3. The method according to claim 1, wherein the hot spot threshold α of the target object is obtained by performing i-times radar wave incidence simulation in the HH polarization mode _Hi Coating area S with wave-absorbing material _Hi Second mapping relation function S _Hi ＝h _i (α _Hi ) The method comprises the following steps:

4. The determination method according to claim 2 or 3, wherein i is 72, n ° is 5 °, and the frequency of the fixed band is 8GHz.

5. The method for determining according to claim 1, wherein the determining the Pareto optimal solution set of the RCS values and the coated area through a multi-objective optimization algorithm comprises:

6. The method according to claim 5, wherein the constraint condition of the RCS value comprises: RCS value is less than or equal to 70 and alpha is less than or equal to 0 _vi Alpha is not less than 1 and not more than 0 _Hi ≤1。

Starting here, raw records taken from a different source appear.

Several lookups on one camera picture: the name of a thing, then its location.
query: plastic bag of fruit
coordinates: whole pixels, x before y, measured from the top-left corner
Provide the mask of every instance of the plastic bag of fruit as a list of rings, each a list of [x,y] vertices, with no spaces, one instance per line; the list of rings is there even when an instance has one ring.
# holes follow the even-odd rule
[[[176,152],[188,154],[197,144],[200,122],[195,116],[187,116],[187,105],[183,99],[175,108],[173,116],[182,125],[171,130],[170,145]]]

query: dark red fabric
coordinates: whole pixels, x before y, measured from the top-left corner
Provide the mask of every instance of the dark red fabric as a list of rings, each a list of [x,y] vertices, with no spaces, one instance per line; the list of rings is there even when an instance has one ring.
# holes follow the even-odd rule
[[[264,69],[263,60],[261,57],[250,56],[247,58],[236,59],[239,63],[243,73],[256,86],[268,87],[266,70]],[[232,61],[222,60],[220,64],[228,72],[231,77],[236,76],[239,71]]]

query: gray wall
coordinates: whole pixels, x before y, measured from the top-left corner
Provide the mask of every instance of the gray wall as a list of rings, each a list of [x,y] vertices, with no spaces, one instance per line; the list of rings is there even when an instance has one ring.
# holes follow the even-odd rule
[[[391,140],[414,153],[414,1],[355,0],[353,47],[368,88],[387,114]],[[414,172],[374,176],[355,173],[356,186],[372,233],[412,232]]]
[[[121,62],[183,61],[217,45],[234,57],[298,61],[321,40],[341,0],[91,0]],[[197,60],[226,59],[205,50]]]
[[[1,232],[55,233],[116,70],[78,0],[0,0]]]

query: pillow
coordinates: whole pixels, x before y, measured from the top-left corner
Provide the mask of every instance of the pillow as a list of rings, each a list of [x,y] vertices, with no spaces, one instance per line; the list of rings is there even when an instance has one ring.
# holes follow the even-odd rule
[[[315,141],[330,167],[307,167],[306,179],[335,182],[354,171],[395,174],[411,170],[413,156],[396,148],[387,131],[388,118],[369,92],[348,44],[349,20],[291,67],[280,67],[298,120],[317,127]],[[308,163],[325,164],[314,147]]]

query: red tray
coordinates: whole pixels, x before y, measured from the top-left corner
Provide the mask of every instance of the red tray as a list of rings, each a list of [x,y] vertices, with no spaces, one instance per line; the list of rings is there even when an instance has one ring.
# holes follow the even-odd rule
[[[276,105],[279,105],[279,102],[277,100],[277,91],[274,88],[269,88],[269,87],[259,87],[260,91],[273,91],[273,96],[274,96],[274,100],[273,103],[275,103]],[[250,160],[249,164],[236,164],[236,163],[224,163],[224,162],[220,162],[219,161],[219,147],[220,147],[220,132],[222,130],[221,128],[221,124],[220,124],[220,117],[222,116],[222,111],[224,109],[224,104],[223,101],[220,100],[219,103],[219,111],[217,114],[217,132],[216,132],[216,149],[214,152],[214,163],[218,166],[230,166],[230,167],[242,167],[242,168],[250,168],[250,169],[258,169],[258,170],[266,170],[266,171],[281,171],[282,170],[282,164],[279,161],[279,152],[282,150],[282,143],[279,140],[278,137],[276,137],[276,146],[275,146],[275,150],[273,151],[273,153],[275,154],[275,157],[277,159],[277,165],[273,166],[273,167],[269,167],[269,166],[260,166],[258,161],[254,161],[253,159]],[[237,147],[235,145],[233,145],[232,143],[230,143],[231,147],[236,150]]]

7. The determination method according to claim 1, after determining the Pareto optimal solution set of the RCS values and the coated area through a multi-objective optimization algorithm, further comprising:

8. An apparatus for determining a coating area of a wave-absorbing material, comprising:

9. A computing device comprising a processor and a memory storing program instructions, wherein the processor is configured to carry out the method of determining a coated area of a wave-absorbing material according to any one of claims 1 to 7 when executing the program instructions.

10. A storage medium storing program instructions, wherein the program instructions when executed perform the method for determining a coated area of a wave-absorbing material according to any one of claims 1 to 7.